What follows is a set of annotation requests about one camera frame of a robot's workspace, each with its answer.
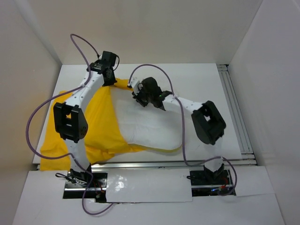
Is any white pillow with yellow edge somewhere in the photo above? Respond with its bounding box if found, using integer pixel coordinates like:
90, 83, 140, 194
111, 87, 182, 153

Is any yellow pillowcase with white print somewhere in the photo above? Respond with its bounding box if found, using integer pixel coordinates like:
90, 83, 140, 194
40, 77, 134, 173

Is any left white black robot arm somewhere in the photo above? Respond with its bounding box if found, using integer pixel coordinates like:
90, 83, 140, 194
53, 51, 120, 187

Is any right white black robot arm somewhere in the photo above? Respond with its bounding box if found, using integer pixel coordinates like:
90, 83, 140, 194
127, 77, 226, 184

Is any white cover plate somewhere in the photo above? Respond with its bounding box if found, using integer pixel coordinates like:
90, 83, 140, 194
105, 169, 193, 203

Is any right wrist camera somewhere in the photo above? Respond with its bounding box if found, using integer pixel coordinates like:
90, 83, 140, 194
127, 77, 141, 93

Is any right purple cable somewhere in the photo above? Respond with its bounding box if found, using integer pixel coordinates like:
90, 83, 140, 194
127, 64, 239, 196

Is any purple cable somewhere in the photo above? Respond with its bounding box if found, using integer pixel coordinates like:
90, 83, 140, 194
25, 33, 115, 215
127, 64, 239, 196

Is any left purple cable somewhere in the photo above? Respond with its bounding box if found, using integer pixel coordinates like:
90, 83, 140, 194
25, 33, 115, 215

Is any aluminium rail front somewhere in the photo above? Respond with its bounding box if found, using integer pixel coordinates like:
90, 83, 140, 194
35, 160, 211, 171

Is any aluminium rail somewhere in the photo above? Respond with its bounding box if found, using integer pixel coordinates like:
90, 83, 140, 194
35, 160, 211, 171
217, 64, 258, 166

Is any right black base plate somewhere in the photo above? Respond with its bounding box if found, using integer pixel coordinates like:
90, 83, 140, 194
187, 170, 234, 197

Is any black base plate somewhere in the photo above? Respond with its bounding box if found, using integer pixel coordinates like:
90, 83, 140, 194
187, 170, 234, 197
63, 172, 108, 203

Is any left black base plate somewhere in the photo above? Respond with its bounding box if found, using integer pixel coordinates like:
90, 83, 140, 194
63, 172, 108, 203

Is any aluminium rail right side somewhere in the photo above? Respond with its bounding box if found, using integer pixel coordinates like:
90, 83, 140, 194
217, 64, 258, 166

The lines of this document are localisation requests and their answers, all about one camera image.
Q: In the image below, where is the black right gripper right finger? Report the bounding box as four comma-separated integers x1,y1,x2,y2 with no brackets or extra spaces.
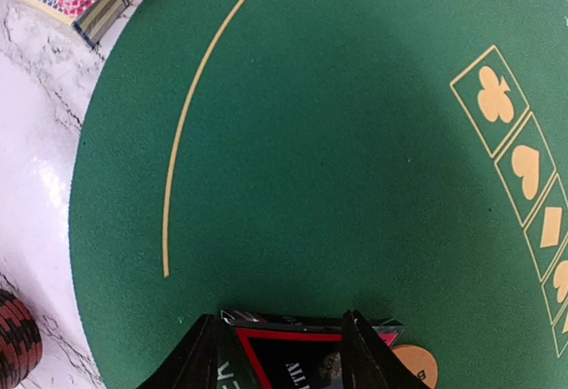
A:
340,310,427,389

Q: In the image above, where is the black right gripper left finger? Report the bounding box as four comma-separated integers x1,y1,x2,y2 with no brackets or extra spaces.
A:
148,314,220,389

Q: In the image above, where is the orange big blind button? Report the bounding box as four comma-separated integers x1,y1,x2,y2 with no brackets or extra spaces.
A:
392,345,438,388

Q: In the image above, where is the black triangular all-in button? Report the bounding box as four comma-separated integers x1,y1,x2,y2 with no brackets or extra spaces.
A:
217,309,407,389

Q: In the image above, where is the dark red 100 chip stack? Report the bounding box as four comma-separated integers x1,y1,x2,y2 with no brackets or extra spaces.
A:
1,290,43,388

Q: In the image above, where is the green round poker mat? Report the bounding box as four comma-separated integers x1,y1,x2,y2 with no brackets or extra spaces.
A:
69,0,567,388

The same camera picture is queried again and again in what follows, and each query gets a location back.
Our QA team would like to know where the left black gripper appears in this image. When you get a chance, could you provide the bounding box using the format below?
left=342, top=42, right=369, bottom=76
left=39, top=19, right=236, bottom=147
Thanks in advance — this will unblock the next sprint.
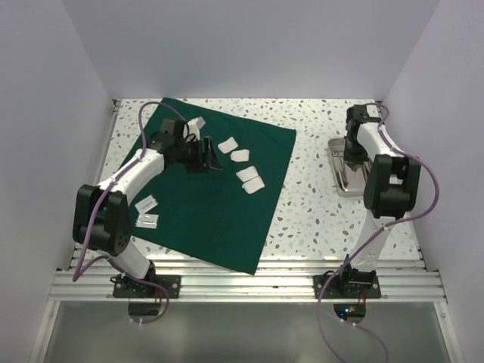
left=174, top=135, right=222, bottom=172

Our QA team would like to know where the white gauze pad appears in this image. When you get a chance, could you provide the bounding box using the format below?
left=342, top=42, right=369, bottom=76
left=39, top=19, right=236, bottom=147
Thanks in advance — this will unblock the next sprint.
left=218, top=137, right=238, bottom=154
left=230, top=149, right=250, bottom=163
left=242, top=176, right=265, bottom=194
left=236, top=166, right=259, bottom=183

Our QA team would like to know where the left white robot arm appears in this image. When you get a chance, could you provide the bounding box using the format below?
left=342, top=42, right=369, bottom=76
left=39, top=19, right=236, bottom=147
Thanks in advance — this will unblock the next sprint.
left=73, top=117, right=222, bottom=297

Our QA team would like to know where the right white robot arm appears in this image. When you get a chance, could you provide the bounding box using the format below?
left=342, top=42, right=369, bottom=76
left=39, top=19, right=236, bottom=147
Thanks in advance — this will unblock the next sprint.
left=337, top=104, right=421, bottom=297

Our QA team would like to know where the green surgical drape cloth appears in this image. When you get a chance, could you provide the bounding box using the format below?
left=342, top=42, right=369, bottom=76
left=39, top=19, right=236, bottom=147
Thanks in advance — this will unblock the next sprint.
left=116, top=98, right=296, bottom=275

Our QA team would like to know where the stainless steel tray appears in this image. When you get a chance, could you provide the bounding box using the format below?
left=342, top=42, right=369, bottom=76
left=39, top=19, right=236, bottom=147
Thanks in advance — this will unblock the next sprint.
left=327, top=138, right=371, bottom=198

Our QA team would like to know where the white labelled packet upper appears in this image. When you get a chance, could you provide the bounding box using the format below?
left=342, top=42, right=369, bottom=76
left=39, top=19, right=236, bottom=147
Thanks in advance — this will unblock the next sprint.
left=135, top=195, right=158, bottom=214

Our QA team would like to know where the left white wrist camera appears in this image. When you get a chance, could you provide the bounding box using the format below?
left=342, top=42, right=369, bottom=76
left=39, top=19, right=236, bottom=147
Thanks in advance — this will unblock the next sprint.
left=187, top=116, right=206, bottom=141

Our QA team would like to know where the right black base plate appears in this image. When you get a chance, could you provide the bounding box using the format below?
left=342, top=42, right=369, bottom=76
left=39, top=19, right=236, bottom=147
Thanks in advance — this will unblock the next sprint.
left=312, top=265, right=382, bottom=299

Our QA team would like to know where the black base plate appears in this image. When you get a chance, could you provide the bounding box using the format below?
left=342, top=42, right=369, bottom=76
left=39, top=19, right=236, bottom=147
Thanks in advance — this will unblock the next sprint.
left=312, top=265, right=382, bottom=299
left=110, top=274, right=182, bottom=299

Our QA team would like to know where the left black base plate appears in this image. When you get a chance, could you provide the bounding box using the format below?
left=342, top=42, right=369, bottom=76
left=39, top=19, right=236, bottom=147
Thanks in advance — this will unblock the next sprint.
left=110, top=274, right=182, bottom=299

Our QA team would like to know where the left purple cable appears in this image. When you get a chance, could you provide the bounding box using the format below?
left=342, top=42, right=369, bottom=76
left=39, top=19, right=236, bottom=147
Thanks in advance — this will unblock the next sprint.
left=71, top=101, right=190, bottom=326

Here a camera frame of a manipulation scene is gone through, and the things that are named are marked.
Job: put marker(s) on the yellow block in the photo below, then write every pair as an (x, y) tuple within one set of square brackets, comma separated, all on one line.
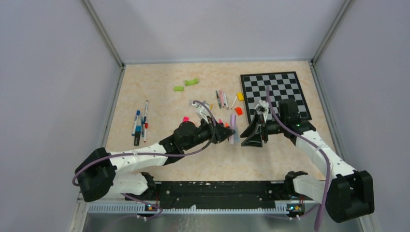
[(240, 96)]

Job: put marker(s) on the black blue marker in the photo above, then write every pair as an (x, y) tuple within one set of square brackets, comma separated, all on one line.
[(137, 135)]

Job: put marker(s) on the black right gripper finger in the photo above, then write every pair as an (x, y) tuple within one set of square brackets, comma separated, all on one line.
[(253, 141), (253, 127)]

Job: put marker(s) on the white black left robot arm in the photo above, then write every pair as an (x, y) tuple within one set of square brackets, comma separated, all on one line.
[(103, 172)]

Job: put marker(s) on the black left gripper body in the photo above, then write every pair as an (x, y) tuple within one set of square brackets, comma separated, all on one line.
[(207, 132)]

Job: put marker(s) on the pink translucent pen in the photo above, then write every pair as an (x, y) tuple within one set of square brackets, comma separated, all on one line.
[(221, 98)]

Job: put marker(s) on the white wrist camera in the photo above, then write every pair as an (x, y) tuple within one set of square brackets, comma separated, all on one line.
[(262, 108), (202, 110)]

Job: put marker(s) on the pink pastel highlighter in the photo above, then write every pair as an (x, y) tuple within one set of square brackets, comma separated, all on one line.
[(232, 125)]

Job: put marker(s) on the black grey chessboard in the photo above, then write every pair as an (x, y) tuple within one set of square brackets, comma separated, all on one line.
[(284, 85)]

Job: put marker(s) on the green block left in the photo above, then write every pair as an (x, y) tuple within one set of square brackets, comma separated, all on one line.
[(178, 88)]

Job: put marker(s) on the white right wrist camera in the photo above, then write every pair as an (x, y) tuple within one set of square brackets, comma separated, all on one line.
[(262, 108)]

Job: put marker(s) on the blue white marker far left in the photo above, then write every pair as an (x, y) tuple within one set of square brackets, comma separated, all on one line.
[(135, 122)]

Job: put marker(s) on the light blue highlighter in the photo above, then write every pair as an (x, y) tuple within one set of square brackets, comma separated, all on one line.
[(236, 136)]

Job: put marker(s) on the red white thin pen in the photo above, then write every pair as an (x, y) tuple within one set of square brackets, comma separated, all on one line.
[(145, 114)]

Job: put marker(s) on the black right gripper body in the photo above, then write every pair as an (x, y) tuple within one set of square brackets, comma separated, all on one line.
[(273, 127)]

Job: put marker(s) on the blue thin pen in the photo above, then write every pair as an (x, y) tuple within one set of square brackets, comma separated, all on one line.
[(143, 120)]

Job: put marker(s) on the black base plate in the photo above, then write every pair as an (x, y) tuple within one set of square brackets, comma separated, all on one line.
[(219, 194)]

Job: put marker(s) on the green block right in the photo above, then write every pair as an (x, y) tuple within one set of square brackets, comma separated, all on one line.
[(191, 82)]

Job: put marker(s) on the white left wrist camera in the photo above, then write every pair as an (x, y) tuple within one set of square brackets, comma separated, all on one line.
[(202, 110)]

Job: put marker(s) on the green block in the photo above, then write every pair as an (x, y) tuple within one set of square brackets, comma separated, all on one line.
[(178, 88), (191, 82)]

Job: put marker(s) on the orange red block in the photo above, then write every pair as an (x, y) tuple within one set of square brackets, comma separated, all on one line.
[(238, 111)]

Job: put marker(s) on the grey cap white marker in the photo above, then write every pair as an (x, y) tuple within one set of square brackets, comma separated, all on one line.
[(226, 101)]

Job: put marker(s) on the green thin pen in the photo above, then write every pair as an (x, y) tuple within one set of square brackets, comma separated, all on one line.
[(218, 99)]

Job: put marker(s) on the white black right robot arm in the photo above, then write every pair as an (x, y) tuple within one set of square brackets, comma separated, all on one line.
[(346, 192)]

• **Directions**:
Please copy the lines in the records above between the one holding "Is any right black" and the one holding "Is any left black", inclusive, exactly and with no other line.

• **Output of the exercise**:
Is any right black base plate somewhere in the photo above? Respond with its bounding box if found, using integer pixel coordinates like:
90, 83, 140, 194
187, 170, 234, 197

Is any black base plate somewhere in the photo above? Respond with its bounding box if found, using integer pixel coordinates like:
90, 83, 140, 194
187, 170, 234, 197
63, 172, 108, 203

Is any left black base plate somewhere in the photo above? Respond with its bounding box if found, using integer pixel coordinates like:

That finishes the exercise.